Discussion in 'This or That? (MFT only)' started by pigiron, Jul 11, 2018.

  1. pigiron

    pigiron Mu-43 Veteran Subscribing Member

    Feb 27, 2016
    It is well known that lens manufacturers will often describe their prime lenses as say, 50mm when in reality it is actually rounded to that from 48.7, 50.8, or some such This throws off the actual versus calculated angle of view. Other than carefully measuring it oneself do any of the lens review sites publish the actual angle of view rather than just printing what it ought to be according to whats printed on the lens body?
  2. tino84

    tino84 Mu-43 Veteran

    Dec 29, 2013
    It would be easier to check manufacturers’ site, sure in the datasheet you can find the exact angle of view
    • Agree Agree x 1
  3. Carbonman

    Carbonman Mu-43 Hall of Famer Subscribing Member

    Jul 10, 2014
    Vancouver BC
    Focal length can vary with the distance you've focused to from focus breathing. Some lenses have extreme cases. A lot of macro lenses apparently have this issue when focused really close.
    • Agree Agree x 1
    • Informative Informative x 1
  4. The Panasonic 35-100 f/2.8, a bit like the old Nikon 70-200 f/2.8, focus breathes a lot such that at close portrait distances it's more like a 75mm.
    • Informative Informative x 1
  5. Petrochemist

    Petrochemist Mu-43 All-Pro

    Mar 21, 2013
    N Essex, UK
    I take it that's when set at 100mm :hiding:
  6. Yes. And obviously for the Nikon it's referring to the equivalent 200mm setting.
  7. wimg

    wimg Mu-43 Top Veteran

    Dec 10, 2016
    That's true for IF designs, effectively, a form of zoom really.
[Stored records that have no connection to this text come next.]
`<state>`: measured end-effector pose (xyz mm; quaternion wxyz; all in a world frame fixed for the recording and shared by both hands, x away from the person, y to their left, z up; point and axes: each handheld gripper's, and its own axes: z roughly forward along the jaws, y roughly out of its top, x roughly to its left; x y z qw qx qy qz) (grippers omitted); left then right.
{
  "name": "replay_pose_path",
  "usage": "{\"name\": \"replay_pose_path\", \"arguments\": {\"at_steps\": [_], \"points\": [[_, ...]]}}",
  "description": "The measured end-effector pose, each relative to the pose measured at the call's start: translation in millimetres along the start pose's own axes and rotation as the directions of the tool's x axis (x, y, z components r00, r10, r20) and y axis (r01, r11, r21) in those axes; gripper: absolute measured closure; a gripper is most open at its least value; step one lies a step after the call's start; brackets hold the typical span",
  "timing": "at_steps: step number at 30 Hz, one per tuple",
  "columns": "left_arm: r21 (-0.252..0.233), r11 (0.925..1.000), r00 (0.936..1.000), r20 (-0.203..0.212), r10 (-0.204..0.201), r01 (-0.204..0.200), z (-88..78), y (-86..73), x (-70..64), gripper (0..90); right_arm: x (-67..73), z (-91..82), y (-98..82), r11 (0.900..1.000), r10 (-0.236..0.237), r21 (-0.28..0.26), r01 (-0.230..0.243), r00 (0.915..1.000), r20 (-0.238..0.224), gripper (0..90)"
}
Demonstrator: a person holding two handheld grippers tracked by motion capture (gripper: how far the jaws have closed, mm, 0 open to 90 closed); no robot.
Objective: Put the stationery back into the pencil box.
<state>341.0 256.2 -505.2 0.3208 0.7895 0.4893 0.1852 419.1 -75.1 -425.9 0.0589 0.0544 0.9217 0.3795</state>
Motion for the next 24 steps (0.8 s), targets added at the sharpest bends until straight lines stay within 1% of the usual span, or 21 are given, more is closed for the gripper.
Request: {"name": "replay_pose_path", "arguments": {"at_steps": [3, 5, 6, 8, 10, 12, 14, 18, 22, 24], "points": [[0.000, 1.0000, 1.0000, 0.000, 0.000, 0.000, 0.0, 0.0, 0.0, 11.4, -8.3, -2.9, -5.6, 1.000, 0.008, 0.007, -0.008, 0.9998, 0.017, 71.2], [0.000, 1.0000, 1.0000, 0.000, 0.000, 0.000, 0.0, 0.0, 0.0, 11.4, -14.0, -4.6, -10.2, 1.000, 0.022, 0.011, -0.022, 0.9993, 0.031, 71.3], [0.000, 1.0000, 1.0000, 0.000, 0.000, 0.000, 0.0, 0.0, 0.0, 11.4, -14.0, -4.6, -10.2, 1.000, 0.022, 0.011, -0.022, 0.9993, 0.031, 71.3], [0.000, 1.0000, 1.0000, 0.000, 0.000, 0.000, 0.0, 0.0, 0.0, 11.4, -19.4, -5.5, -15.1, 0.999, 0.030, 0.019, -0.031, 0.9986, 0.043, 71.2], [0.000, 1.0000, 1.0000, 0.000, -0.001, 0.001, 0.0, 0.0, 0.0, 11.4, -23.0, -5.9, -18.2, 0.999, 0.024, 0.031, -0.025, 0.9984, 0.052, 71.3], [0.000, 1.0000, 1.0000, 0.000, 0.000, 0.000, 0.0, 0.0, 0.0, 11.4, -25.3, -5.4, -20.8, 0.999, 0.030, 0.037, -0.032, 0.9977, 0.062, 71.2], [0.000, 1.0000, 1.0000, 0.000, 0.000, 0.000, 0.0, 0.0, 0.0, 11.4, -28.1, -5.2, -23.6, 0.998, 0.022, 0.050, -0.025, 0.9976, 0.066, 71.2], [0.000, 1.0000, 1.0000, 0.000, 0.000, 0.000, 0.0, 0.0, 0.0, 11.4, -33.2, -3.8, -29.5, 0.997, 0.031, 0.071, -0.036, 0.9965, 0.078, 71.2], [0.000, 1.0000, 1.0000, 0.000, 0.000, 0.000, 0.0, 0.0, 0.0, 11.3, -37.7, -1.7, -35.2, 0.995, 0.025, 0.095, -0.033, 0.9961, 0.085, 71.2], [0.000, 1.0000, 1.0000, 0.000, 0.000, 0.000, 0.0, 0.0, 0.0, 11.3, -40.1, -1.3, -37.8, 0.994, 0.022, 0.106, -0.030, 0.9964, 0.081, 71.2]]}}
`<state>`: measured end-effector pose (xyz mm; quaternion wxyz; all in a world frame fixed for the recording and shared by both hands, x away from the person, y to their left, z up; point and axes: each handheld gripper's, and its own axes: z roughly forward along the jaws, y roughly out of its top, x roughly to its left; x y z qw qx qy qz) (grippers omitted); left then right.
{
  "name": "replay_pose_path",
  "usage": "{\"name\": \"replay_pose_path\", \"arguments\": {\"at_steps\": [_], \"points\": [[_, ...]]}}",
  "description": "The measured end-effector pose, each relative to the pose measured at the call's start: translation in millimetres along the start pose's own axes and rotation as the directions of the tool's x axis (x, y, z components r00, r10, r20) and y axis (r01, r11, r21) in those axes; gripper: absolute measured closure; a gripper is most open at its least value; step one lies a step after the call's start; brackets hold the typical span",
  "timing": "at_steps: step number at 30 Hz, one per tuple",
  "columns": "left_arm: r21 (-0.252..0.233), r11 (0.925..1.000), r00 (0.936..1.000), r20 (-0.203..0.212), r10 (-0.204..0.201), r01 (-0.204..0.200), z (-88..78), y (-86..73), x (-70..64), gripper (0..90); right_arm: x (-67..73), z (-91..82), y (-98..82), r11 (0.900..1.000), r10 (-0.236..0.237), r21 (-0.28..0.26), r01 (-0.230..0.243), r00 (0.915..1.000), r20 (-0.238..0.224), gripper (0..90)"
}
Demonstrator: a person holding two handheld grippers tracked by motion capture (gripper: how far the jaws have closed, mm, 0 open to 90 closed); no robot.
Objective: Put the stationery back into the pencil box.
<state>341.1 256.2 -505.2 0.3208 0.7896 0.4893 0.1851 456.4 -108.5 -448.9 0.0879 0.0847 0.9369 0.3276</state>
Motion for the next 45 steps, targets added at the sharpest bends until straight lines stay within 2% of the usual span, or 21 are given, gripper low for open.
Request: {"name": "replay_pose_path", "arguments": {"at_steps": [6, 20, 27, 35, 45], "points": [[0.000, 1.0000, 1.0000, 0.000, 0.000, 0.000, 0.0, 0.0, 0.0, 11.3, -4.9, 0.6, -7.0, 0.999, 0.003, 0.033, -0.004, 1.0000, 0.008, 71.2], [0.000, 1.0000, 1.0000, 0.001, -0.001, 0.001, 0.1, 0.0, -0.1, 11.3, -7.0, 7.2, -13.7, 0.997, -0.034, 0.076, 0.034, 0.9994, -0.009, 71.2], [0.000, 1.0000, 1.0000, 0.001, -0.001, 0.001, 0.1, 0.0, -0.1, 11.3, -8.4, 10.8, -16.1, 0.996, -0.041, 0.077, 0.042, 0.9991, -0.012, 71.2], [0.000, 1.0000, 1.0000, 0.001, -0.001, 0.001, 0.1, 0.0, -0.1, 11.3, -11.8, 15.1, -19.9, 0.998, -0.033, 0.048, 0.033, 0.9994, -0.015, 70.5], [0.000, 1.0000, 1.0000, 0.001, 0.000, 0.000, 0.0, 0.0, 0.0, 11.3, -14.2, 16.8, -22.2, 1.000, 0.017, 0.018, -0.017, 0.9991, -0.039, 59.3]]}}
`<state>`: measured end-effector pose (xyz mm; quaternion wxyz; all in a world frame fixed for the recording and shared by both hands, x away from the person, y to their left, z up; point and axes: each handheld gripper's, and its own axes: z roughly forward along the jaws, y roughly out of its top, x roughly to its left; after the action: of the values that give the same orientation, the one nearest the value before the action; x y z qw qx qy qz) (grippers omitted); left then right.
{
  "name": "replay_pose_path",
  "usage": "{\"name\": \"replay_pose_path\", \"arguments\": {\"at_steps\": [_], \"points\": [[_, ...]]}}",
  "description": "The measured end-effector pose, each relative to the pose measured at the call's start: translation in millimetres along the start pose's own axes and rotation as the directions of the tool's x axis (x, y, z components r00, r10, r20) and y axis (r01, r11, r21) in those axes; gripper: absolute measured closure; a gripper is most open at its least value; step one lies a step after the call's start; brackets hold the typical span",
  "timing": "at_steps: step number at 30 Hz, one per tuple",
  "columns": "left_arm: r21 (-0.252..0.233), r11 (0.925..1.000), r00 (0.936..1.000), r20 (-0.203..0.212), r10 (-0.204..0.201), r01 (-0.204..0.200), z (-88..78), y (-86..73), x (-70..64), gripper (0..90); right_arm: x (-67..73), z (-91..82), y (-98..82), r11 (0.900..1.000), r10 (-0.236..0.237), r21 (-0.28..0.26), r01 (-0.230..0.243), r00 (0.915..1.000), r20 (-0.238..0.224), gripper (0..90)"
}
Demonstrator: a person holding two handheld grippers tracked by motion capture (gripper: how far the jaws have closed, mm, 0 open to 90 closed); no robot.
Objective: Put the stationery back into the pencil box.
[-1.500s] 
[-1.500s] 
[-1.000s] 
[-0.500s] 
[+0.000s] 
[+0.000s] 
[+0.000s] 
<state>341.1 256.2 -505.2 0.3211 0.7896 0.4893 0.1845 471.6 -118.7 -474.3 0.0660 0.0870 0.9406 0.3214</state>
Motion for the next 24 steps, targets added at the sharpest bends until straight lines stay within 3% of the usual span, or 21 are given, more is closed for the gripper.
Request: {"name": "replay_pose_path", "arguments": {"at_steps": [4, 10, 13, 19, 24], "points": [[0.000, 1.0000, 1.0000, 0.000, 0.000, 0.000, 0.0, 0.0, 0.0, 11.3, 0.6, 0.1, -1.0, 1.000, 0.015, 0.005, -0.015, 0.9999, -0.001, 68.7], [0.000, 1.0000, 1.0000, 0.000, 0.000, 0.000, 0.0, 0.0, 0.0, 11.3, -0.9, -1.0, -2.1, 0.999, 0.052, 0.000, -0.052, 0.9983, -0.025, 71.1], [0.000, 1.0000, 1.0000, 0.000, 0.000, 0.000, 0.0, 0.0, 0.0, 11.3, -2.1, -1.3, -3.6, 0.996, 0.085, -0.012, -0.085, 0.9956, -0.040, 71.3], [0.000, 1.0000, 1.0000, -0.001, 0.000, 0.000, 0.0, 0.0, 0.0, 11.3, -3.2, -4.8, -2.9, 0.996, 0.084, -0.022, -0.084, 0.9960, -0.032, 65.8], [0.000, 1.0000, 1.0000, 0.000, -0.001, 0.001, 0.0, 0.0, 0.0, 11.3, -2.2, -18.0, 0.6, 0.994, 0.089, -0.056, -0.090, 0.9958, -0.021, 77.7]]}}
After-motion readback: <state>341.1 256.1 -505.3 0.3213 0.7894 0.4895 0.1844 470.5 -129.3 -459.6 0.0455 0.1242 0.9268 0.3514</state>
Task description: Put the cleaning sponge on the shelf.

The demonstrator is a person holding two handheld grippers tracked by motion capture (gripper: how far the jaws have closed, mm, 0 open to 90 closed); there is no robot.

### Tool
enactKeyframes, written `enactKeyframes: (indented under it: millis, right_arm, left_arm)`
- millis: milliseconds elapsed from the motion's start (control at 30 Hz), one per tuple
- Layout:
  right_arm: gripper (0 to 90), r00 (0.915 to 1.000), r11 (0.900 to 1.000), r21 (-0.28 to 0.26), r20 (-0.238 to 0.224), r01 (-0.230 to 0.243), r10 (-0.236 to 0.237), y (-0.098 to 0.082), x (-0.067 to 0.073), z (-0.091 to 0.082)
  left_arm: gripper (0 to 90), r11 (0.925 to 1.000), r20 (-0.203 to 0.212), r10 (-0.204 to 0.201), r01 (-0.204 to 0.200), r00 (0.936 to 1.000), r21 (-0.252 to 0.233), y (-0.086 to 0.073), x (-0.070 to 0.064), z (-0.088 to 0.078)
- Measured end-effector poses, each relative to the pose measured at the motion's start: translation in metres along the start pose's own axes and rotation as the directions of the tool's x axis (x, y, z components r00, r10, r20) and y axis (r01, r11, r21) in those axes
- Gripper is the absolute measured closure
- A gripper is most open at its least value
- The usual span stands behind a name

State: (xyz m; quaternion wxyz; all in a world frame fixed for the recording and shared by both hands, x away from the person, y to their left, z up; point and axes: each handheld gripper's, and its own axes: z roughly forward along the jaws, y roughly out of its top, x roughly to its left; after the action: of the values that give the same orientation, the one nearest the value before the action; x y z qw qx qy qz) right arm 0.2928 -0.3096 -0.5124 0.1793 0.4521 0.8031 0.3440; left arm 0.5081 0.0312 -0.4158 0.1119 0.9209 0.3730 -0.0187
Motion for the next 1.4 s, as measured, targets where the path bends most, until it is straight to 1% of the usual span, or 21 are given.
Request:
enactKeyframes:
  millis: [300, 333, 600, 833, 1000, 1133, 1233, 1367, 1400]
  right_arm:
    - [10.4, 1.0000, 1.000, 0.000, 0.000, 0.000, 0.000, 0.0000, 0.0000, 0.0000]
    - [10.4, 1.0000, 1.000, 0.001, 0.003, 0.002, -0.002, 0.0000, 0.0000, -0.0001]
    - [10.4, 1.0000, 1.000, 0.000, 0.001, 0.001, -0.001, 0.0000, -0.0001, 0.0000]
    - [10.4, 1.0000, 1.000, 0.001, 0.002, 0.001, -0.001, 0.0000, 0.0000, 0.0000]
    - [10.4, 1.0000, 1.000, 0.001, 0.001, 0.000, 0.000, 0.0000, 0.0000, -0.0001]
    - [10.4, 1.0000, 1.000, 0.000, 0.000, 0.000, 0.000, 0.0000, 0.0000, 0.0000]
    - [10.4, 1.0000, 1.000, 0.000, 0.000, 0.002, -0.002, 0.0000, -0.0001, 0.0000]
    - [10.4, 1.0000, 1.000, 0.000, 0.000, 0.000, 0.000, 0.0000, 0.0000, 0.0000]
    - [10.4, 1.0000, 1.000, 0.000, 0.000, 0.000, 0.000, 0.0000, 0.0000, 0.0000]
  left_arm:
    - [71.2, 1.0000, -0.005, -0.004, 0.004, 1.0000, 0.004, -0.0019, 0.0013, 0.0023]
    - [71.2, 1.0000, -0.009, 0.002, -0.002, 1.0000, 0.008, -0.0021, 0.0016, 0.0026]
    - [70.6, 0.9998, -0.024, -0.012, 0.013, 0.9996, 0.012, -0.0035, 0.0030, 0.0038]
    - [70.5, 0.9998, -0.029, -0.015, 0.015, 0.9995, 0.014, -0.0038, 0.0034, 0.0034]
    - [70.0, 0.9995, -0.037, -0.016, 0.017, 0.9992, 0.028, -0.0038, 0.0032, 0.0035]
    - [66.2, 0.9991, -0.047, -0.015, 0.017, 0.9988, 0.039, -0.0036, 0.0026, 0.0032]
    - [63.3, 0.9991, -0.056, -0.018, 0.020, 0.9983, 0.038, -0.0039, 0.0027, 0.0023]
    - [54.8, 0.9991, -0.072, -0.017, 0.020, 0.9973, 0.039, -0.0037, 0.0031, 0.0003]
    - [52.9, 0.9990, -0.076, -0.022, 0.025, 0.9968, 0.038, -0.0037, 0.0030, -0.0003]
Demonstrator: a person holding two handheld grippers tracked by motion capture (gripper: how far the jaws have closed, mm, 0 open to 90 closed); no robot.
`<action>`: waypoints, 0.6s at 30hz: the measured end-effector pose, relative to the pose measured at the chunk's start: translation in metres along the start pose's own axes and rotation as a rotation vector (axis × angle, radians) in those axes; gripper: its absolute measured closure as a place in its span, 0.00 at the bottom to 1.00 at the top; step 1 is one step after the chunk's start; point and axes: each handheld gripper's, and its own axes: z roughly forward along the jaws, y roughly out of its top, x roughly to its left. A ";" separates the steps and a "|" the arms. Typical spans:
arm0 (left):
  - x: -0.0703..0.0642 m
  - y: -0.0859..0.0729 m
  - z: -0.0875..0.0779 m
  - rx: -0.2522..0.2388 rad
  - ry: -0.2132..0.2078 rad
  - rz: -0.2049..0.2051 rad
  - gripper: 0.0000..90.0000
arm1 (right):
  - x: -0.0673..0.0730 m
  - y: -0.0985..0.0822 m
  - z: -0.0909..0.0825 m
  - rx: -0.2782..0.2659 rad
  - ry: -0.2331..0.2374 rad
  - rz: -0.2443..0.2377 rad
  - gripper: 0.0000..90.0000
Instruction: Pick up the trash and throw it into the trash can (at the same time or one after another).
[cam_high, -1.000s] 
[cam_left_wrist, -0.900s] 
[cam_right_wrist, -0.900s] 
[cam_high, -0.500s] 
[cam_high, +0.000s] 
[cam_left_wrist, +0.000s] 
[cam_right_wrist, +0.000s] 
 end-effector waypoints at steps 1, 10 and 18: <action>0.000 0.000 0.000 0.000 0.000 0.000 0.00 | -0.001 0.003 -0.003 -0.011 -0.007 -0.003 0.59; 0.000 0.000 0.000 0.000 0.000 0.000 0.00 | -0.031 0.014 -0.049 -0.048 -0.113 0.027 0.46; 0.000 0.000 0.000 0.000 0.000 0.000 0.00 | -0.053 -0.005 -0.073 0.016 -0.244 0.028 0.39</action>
    Any old school macro lenses do not have this problem. I did some measurements in this regard with my Canon macro lenses (when I had them). The EFS 60 becomes a 50 mm at 1:1, and the EF 100 mm, both the non-L and the L, become a 70 mm at 1:1. The 180L, which I still own, becomes a 120 mm at 1:1 if I am not entirely mistaken. The latter I would have to check again, can't remember the exact details.

    Basically, this is a general problem with IF lenses. although Canon's L-zooms are all quite stable in this regard, as far as I am aware, certainly the 70-200s, and the 100-400s. Nikon has always been a problem in this regard, but generally the worst are the long range zooms from 3rd party manufacturers.